## [What the exercise asks]
Could you set down exactly the lines of the data below, starting at the one that holds "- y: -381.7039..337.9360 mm" and ending at the one that holds "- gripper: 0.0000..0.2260", both included, and only those?
━━ Source data ━━
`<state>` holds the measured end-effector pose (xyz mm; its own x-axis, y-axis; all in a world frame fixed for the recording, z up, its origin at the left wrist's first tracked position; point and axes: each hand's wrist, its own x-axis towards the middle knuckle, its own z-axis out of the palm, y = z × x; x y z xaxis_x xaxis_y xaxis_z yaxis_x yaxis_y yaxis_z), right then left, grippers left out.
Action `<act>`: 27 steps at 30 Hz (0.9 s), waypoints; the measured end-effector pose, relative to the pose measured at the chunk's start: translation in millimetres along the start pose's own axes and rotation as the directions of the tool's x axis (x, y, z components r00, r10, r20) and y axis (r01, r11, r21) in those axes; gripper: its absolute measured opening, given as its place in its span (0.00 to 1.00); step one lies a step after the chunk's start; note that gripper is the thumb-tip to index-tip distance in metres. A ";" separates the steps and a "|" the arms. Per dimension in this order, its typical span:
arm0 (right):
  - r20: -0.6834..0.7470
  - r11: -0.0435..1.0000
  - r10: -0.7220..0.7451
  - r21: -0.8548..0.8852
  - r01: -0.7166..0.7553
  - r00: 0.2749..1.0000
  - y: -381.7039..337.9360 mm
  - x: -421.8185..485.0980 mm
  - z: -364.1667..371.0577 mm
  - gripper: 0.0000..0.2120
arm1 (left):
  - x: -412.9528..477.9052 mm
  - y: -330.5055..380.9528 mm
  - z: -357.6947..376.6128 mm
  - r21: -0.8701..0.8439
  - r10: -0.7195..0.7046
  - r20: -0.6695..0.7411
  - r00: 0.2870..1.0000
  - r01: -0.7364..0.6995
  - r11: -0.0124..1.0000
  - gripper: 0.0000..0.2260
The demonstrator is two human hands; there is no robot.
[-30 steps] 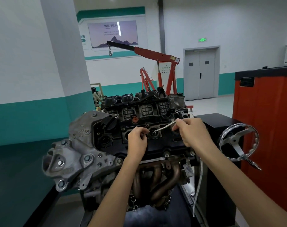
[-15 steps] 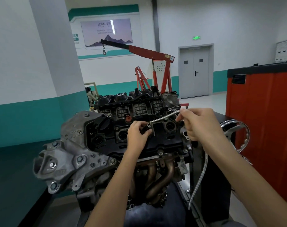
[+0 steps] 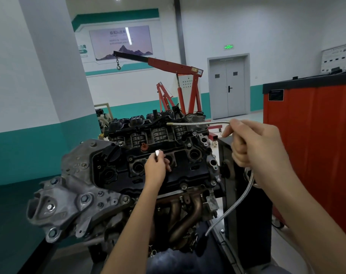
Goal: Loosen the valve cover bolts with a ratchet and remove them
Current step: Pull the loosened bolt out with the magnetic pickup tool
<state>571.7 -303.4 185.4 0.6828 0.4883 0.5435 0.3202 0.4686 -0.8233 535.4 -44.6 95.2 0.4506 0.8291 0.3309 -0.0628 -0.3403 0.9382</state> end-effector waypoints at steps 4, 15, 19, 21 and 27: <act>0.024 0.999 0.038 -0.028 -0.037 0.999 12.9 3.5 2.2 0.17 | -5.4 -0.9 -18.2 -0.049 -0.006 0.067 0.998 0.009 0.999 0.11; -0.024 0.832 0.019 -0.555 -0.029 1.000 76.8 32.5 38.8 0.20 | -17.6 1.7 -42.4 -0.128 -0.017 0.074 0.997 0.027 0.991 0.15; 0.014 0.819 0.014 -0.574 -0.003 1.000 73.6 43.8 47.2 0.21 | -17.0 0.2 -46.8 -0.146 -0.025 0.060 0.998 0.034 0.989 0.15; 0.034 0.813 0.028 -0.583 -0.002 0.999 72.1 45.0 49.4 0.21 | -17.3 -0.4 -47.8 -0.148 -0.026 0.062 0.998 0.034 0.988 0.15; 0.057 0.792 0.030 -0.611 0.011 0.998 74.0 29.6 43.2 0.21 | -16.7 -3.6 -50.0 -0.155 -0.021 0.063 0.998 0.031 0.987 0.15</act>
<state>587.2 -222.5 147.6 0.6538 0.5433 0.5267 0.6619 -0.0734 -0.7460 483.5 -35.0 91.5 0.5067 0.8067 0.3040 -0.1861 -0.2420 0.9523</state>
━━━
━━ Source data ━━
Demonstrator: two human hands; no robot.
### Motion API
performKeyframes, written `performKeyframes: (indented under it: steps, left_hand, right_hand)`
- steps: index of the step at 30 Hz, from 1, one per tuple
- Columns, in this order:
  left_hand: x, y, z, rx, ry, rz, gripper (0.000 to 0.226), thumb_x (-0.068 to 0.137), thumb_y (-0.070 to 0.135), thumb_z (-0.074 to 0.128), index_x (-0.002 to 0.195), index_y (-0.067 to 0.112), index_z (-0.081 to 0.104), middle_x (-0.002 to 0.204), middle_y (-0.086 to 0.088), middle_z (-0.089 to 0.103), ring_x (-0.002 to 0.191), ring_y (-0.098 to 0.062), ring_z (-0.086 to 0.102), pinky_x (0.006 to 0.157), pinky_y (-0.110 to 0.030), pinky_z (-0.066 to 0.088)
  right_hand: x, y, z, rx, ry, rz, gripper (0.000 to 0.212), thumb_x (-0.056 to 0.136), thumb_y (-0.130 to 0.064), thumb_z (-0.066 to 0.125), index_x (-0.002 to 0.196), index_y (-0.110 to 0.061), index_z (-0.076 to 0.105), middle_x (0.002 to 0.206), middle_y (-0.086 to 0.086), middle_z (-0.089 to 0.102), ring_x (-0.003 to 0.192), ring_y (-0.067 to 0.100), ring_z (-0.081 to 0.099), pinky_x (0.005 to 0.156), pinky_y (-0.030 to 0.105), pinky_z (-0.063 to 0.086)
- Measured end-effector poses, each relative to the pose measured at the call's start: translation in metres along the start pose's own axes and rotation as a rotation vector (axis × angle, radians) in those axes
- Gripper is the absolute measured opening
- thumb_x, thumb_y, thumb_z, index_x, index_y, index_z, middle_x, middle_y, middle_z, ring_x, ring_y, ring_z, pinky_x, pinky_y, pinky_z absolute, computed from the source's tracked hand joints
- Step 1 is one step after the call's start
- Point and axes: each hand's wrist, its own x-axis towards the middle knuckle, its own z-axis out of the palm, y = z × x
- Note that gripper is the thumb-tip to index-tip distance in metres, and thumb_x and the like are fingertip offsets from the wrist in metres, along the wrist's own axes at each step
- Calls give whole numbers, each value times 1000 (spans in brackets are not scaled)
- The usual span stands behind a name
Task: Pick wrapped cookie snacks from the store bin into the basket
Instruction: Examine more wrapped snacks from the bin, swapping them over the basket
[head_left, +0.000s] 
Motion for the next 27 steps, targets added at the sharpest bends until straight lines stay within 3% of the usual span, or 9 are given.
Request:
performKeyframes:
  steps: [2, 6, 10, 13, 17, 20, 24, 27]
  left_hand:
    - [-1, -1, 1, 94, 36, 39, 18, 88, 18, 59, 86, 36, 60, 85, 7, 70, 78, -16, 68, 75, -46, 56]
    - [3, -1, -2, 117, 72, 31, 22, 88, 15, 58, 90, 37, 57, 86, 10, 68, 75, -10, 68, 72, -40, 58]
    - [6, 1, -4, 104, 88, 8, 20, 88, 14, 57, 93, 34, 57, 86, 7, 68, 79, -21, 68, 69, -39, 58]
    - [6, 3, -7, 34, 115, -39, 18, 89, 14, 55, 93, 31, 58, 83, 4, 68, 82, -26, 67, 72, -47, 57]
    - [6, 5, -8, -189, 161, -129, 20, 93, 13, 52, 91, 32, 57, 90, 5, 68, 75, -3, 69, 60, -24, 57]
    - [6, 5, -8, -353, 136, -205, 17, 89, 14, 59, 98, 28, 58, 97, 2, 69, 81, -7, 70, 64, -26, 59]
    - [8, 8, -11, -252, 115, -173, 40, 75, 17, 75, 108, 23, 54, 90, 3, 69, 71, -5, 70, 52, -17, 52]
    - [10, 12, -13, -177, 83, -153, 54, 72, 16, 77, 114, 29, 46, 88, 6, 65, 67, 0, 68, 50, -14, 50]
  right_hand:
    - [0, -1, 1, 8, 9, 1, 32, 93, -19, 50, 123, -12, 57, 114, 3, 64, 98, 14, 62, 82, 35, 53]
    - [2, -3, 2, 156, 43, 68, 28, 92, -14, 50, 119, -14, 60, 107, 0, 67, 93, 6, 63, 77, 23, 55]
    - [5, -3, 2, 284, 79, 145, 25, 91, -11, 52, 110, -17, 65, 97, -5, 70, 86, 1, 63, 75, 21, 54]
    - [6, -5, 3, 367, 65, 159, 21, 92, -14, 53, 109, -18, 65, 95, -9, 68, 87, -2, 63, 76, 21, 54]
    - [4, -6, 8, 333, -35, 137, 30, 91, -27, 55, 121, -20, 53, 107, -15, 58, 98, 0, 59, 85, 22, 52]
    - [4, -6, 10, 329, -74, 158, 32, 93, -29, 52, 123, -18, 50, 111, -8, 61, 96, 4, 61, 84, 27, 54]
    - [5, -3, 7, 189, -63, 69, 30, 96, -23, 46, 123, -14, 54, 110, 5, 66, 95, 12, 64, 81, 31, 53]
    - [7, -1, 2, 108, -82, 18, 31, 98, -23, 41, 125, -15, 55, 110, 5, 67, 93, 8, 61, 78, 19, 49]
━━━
## [Answer for the task]
  - y: -381.7039..337.9360 mm
  - x: -421.8185..485.0980 mm
  - z: -364.1667..371.0577 mm
  - gripper: 0.0000..0.2120
arm1 (left):
  - x: -412.9528..477.9052 mm
  - y: -330.5055..380.9528 mm
  - z: -357.6947..376.6128 mm
  - r21: -0.8701..0.8439
  - r10: -0.7195..0.7046
  - r20: -0.6695..0.7411
  - r00: 0.2870..1.0000
  - r01: -0.7364..0.6995
  - r11: -0.0124..1.0000
  - gripper: 0.0000..0.2260

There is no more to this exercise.